The need for solvent exchanges in the sense of displacing one solvent by another without passing through a liquid free state practically does not exist outside of process chemistry. At laboratory scale, when one solvent needs to be replaced with another, the solution contents are placed in a r.b. flask, set spinning on the vacuum rotary evaporator with appropriate heating and strong condensing efficiency. When the first solvent has been completely evaporated then the required new solvent is added and the solutes brought back into solution by swirling and scraping.
On scale, evaporation to dryness is not possible without caking and possibly charring. Even if it were possible to avoid degradation, the layer of non-volatile residue would become so thick on the reactor's wall that heat transfer to complete the evaporation would be made impractically. Combined with this difficulty, at low volumes in a normal reactor stirring becomes ineffective.

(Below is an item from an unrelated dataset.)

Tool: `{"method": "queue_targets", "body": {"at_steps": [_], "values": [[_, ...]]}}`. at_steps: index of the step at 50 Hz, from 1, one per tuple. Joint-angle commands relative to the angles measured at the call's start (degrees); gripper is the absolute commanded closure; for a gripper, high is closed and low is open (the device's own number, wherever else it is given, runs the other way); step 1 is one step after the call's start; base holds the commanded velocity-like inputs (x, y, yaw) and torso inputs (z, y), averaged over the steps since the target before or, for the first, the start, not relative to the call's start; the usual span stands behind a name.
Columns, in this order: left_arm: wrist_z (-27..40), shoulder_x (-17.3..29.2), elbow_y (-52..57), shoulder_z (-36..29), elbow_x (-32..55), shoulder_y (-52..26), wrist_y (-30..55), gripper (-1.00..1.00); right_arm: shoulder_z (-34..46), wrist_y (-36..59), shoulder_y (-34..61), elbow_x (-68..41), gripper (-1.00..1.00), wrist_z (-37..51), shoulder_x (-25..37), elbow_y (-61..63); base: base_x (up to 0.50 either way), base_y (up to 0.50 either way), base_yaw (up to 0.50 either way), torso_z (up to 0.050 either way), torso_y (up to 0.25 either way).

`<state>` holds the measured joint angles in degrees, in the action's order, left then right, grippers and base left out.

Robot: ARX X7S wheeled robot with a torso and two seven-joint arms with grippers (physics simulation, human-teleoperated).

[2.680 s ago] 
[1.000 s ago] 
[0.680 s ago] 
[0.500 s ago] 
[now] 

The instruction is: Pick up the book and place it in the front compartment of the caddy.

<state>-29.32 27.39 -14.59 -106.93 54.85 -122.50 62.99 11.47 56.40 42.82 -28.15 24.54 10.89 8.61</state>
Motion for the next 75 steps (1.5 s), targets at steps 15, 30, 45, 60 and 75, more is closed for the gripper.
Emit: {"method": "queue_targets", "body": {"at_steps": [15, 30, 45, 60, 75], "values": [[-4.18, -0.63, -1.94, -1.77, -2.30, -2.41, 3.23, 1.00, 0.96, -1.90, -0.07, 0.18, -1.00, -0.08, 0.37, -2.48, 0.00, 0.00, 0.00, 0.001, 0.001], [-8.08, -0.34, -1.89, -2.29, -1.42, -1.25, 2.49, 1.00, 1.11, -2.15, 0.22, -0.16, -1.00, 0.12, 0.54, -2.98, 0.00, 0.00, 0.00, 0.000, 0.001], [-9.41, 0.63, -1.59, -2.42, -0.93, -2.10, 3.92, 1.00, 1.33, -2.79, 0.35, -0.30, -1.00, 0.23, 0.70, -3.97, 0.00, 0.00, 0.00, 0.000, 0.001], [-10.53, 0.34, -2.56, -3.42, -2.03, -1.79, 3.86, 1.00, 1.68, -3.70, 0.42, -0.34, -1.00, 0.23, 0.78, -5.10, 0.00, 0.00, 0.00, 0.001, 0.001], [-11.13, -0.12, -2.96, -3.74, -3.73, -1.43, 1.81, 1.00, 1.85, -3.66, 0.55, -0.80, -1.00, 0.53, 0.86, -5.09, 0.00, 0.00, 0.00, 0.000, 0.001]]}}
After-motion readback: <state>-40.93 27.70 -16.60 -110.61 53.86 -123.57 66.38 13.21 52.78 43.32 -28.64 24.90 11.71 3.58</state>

Thus solvent replacements must be done without completely removing the liquid phase at any point.Kilomentor goes on to describe the various less well-known azeotropes within typical solvent swaps -- bet you didn't know that "An azeotrope exists between IPA and EtOAc with bp 74.8 C and composition 77% ethyl acetate and 23% IPA."
The amount of time required to perform a solvent swap on scale can be frustrating to a plant manager or owner -- think about the amount of time you spent in graduate school, rotavapping, rotavapping, rotavapping. Crystallization out of the reaction solvent is a better technique to hope for -- but sometimes, vacuum distillation of 1500 gallons of methanol is going to happen, whether you like it or not. Sigh.